WORK ITEM
Repeat all entries below exactly as shown.

DATASET RECORDS

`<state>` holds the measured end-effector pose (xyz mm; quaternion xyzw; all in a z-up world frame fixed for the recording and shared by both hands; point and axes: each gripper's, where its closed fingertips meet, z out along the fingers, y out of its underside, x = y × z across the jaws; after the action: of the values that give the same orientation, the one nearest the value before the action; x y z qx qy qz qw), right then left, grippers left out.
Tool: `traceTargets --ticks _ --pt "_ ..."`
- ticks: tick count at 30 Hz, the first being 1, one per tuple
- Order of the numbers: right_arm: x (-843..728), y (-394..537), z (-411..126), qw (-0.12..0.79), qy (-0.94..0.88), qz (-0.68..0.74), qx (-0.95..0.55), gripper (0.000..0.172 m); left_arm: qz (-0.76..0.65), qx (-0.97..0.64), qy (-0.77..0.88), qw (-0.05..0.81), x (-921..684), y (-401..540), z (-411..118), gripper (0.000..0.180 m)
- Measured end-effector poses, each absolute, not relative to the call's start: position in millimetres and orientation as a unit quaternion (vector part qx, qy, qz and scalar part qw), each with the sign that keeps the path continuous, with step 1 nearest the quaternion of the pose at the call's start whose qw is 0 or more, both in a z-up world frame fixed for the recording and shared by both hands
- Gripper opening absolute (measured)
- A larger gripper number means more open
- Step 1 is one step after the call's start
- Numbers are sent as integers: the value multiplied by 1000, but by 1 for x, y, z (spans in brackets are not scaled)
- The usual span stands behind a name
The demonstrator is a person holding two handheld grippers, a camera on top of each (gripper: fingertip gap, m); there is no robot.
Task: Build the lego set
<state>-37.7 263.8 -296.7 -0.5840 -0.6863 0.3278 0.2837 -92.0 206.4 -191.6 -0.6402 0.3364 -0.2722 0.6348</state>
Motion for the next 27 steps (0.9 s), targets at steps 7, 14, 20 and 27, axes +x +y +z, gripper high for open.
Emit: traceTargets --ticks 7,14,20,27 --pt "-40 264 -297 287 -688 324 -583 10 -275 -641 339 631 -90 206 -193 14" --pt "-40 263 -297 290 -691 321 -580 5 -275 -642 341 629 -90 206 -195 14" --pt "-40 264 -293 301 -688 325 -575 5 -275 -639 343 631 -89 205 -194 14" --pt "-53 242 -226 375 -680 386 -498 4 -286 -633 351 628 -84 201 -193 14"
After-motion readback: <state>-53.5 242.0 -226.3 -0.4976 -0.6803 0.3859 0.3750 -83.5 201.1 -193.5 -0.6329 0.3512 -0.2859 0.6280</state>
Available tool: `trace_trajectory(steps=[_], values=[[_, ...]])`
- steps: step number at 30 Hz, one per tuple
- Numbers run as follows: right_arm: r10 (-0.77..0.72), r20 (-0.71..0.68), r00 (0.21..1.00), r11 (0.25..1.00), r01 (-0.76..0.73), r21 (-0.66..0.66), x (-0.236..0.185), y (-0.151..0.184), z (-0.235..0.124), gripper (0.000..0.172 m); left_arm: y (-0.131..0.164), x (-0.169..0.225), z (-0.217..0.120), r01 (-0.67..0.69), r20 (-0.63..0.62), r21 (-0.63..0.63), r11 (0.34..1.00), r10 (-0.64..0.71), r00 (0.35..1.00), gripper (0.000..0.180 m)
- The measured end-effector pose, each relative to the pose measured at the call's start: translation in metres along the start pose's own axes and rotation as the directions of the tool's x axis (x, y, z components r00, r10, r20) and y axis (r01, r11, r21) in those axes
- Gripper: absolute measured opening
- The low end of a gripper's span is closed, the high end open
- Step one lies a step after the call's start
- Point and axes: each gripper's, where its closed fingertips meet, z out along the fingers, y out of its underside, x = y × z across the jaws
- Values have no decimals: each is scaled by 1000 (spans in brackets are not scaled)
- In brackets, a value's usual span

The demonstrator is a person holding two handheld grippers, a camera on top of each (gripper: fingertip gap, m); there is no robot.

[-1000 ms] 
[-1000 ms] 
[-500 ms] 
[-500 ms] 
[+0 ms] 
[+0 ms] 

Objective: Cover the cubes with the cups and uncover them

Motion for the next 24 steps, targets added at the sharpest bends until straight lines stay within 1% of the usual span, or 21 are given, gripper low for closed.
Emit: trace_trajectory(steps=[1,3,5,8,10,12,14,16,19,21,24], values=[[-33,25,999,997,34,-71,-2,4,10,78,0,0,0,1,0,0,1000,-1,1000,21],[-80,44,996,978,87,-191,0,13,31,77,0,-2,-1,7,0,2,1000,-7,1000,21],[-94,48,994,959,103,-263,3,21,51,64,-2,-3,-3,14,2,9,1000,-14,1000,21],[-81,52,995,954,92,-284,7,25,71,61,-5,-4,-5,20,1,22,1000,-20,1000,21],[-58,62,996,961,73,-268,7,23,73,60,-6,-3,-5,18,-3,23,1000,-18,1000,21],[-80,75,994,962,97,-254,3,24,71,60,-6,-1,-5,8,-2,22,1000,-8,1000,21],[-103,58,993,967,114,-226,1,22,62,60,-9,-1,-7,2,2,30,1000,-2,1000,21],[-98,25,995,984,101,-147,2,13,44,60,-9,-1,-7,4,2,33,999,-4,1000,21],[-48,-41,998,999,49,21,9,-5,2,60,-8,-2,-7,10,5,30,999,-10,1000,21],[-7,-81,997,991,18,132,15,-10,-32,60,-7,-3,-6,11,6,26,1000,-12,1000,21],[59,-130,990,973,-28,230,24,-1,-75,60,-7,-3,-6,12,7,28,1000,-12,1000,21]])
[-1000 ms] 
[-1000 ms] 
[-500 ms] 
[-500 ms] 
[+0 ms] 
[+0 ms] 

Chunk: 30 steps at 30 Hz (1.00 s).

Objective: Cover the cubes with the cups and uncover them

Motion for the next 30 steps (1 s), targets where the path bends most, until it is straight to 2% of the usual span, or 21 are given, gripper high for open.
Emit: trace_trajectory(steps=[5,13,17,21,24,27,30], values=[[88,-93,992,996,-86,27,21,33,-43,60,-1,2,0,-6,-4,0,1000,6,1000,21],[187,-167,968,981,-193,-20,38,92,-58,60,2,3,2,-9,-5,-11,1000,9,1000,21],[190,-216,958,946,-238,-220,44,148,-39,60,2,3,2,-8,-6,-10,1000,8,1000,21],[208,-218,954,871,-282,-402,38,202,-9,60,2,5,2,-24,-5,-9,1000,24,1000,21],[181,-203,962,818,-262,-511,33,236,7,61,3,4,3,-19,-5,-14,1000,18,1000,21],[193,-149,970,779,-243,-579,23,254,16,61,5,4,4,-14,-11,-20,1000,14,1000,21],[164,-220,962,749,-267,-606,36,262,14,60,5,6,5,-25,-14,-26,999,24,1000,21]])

EXERCISE SOLUTION
`<state>` holds the measured end-effector pose (xyz mm; quaternion xyzw; all in a z-up world frame fixed for the recording and shared by both hands; point and axes: each gripper's, where its closed fingertips meet, z out along the fingers, y out of its underside, x = y × z across the jaws; after the action: of the values that give the same orientation, the one nearest the value before the action; x y z qx qy qz qw), right then left, grippers left out.
Tool: `traceTargets --ticks _ --pt "_ ..."`
- ticks: tick count at 30 Hz, the first being 1, one per tuple
- Order of the numbers: right_arm: x (-843..728), y (-394..537), z (-411..126), qw (-0.12..0.79), qy (-0.94..0.88), qz (-0.68..0.74), qx (-0.95..0.55), gripper (0.000..0.172 m); left_arm: qz (-0.76..0.65), qx (-0.97..0.64), qy (-0.77..0.88), qw (-0.05..0.81), x (-921..684), y (-401..540), z (-411..118), gripper (0.000..0.180 m)
- Measured end-effector poses, each absolute, not relative to the call's start: position in millimetres and orientation as a unit quaternion (vector part qx, qy, qz and scalar part qw), each with the sign that keeps the path continuous, with step 1 nearest the quaternion of the pose at the call's start whose qw is 0 or more, both in a z-up world frame fixed for the recording and shared by both hands
- Gripper opening absolute (measured)
- A larger gripper number means more open
- Step 1 is one step after the call's start
- Numbers are sent as integers: the value multiplied by 1000, but by 1 for x, y, z (spans in brackets are not scaled)
- The usual span stands behind a name
The demonstrator is a person holding two handheld grippers, a camera on top of each (gripper: fingertip gap, m); there is no robot.
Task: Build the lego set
<state>-37.7 263.8 -296.7 -0.5840 -0.6863 0.3278 0.2837 -92.0 206.4 -191.6 -0.6402 0.3364 -0.2722 0.6348</state>
Motion for the next 27 steps (0.9 s), targets at steps 7, 14, 20 and 27, axes +x +y +z, gripper high for open.
Emit: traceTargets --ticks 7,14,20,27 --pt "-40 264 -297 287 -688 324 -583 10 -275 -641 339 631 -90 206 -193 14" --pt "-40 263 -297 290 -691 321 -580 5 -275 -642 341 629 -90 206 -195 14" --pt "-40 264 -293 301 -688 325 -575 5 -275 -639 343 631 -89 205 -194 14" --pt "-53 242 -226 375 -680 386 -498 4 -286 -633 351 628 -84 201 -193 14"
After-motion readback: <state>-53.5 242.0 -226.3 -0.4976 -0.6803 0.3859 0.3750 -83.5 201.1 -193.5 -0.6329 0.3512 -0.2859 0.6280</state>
Available tool: `trace_trajectory(steps=[_], values=[[_, ...]])`
- steps: step number at 30 Hz, one per tuple
- Numbers run as follows: right_arm: r10 (-0.77..0.72), r20 (-0.71..0.68), r00 (0.21..1.00), r11 (0.25..1.00), r01 (-0.76..0.73), r21 (-0.66..0.66), x (-0.236..0.185), y (-0.151..0.184), z (-0.235..0.124), gripper (0.000..0.172 m); left_arm: y (-0.131..0.164), x (-0.169..0.225), z (-0.217..0.120), r01 (-0.67..0.69), r20 (-0.63..0.62), r21 (-0.63..0.63), r11 (0.34..1.00), r10 (-0.64..0.71), r00 (0.35..1.00), gripper (0.000..0.180 m)
- The measured end-effector pose, each relative to the pose measured at the call's start: translation in metres along the start pose's own axes and rotation as the directions of the tool's x axis (x, y, z components r00, r10, r20) and y axis (r01, r11, r21) in those axes
- Gripper: absolute measured opening
- The low end of a gripper's span is closed, the high end open
- Step one lies a step after the call's start
- Point and axes: each gripper's, where its closed fingertips meet, z out along the fingers, y out of its underside, x = y × z across the jaws
- Values have no decimals: each is scaled by 1000 (spans in brackets are not scaled)
- In brackets, a value's usual span

The demonstrator is a person holding two handheld grippers, a camera on top of each (gripper: fingertip gap, m); there is no robot.

[-1000 ms] 
[-1000 ms] 
[-500 ms] 
[-500 ms] 
[+0 ms] 
[+0 ms] 

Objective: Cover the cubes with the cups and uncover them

Motion for the next 24 steps, targets added at the sharpest bends until straight lines stay within 1% of the usual span, or 21 are given, gripper low for closed.
Emit: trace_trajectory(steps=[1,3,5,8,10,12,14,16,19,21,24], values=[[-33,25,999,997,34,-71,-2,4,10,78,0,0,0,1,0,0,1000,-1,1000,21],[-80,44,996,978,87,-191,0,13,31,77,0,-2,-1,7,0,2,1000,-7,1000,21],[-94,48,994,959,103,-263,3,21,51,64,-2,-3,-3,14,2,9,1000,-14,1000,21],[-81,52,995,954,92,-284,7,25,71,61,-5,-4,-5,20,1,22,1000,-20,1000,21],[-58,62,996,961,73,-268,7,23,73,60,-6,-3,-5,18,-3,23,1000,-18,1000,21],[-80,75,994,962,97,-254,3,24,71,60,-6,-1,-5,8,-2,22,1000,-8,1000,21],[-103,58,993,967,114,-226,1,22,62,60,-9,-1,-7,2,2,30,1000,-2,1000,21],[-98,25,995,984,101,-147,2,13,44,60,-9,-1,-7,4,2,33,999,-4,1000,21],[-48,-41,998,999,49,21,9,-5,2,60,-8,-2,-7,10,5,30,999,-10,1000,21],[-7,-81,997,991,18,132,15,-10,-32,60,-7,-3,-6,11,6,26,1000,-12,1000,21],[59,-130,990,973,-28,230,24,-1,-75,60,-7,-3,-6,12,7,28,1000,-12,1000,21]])
[-1000 ms] 
[-1000 ms] 
[-500 ms] 
[-500 ms] 
[+0 ms] 
[+0 ms] 

Chunk: 30 steps at 30 Hz (1.00 s).

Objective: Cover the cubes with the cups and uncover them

Motion for the next 30 steps (1 s), targets where the path bends most, until it is straight to 2% of the usual span, or 21 are given, gripper high for open.
Emit: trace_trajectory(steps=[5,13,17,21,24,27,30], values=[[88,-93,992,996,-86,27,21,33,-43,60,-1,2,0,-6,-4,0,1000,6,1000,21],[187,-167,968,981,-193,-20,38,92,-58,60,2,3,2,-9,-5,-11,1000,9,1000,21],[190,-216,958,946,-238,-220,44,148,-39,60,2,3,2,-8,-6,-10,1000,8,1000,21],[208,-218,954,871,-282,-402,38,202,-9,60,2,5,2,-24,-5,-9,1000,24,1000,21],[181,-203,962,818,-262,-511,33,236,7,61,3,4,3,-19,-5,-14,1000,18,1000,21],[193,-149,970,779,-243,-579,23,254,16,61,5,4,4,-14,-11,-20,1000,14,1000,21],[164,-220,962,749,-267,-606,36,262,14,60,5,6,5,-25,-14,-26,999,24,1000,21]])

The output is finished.